In the late 1990s, doctors began to pay attention to chemobrain, a term used by an increasing number of
patients to describe mental symptoms and side effects.
Since that time, chemobrain has become accepted as a legitimate,
diagnosable condition experienced by many cancer patients. We sat down
with Jeffrey Wefel, Ph.D., associate professor of
Neuro-Oncology and chief of Neuropsychology, to learn more.
What is chemobrain?
Chemobrain is a term used by patients to describe changes in their
thinking, or cognitive function. Depending on the person, “chemobrain”
may refer to forgetfulness, slower thinking, difficulty concentrating
or periods of mental confusion or “fogginess.” It’s difficult to
pinpoint an exact definition, but it generally describes a feeling
that “my brain is not working quite the same as it was before cancer.”
What causes chemobrain?
When we look at cognitive changes in cancer patients, there are two
distinct groups. In the first, patients with brain tumors can have changes in cognitive
function due to the location of their brain tumor and treatments that
directly affect brain tissue.
However, “chemobrain” is often used to refer to cognitive changes
experienced by patients in the other group: those without cancer in
the brain. While the term “chemobrain” seems to directly blame the
problem on chemotherapy, we’ve actually found that cognitive
problems can appear before any treatment begins. Even if cancer is not
growing in the brain, it can still disrupt systems in the body that
end up affecting mental function. Some treatment, including certain
forms of chemotherapy, hormonal therapy and immunotherapy, can also cause cognitive
dysfunction, meaning they can directly or indirectly disrupt, damage
or alter normal brain function.
Does chemobrain get better with time?
For many patients, the symptoms of chemobrain improve over time,
though they may not go away completely. Some people may continue to
experience chemobrain symptoms long after they’ve completed their
How is chemobrain diagnosed?
At MD Anderson, chemobrain diagnosis
begins with a referral to our Neuropsychology team for evaluation. A
neuropsychologist will talk to the patient and the family to get a
full picture of the symptoms, including specific situations where the
symptoms get better or worse. The patient also takes a series of
standardized tests to measure their thinking skills.
The evaluation shows both strengths and weaknesses in thinking
skills. It also rules out (or may reveal) other diagnoses, such as
dementia, anxiety, depression or fatigue, all of which can also affect
mental function. The neuropsychologist then works with the patient to
develop a treatment plan tailored to address their symptoms and goals.
What treatments are available for chemobrain?

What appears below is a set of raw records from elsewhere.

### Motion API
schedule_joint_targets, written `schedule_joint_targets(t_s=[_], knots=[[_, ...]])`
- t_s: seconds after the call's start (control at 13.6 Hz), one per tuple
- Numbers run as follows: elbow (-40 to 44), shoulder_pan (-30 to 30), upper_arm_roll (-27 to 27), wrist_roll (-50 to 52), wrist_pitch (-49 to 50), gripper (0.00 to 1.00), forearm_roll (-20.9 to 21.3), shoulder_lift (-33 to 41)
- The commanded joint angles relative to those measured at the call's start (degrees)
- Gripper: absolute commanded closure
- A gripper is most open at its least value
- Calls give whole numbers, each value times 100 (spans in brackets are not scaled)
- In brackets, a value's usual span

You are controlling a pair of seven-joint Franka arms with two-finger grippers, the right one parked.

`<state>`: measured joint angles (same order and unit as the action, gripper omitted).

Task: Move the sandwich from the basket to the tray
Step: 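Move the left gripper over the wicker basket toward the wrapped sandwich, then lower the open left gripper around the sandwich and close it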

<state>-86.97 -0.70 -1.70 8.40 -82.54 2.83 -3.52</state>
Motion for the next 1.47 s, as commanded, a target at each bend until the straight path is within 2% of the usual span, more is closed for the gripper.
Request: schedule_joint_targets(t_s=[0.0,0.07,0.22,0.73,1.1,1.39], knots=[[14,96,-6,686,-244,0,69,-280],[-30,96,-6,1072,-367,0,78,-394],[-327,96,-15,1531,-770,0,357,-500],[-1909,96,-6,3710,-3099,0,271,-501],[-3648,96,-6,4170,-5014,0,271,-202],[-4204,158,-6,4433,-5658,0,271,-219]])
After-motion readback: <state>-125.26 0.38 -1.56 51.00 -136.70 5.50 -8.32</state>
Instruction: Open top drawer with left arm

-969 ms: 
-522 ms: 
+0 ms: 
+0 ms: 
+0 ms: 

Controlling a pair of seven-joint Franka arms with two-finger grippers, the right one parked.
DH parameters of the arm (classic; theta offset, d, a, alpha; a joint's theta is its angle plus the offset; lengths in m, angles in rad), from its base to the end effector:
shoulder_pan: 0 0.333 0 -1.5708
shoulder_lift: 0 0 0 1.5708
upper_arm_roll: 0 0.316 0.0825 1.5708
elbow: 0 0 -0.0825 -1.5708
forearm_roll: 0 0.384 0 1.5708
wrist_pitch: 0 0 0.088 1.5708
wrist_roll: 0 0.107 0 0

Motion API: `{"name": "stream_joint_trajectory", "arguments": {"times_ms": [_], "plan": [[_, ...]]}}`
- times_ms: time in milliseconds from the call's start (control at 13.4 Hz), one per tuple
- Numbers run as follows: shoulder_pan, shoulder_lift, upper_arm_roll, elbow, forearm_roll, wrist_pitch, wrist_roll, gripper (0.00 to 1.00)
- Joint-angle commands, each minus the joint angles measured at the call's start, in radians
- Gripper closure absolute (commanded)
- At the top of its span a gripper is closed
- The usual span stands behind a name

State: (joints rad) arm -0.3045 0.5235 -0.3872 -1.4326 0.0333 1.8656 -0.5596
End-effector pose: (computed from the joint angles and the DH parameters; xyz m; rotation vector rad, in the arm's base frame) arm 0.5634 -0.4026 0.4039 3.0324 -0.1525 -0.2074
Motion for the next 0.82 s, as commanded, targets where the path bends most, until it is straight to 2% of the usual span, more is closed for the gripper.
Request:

Stimulants or brain training may help some patients. Cognitive
strategies or healthy lifestyle changes, like improved sleep quality
and exercise, can also help. Because symptoms and personal priorities
vary from person to person, our treatment plans are highly
personalized as well. Read tips for coping with chemobrain.
How has chemobrain research changed in recent years?
Over the last 10 years, the number of publications on cognition and
chemobrain has tripled. We have confirmed that chemobrain is real. Now
we’re trying to better understand which patients have the highest risk
for developing chemobrain, what’s causing it and the most effective
treatment approaches to maintain brain health and maximize cognitive function.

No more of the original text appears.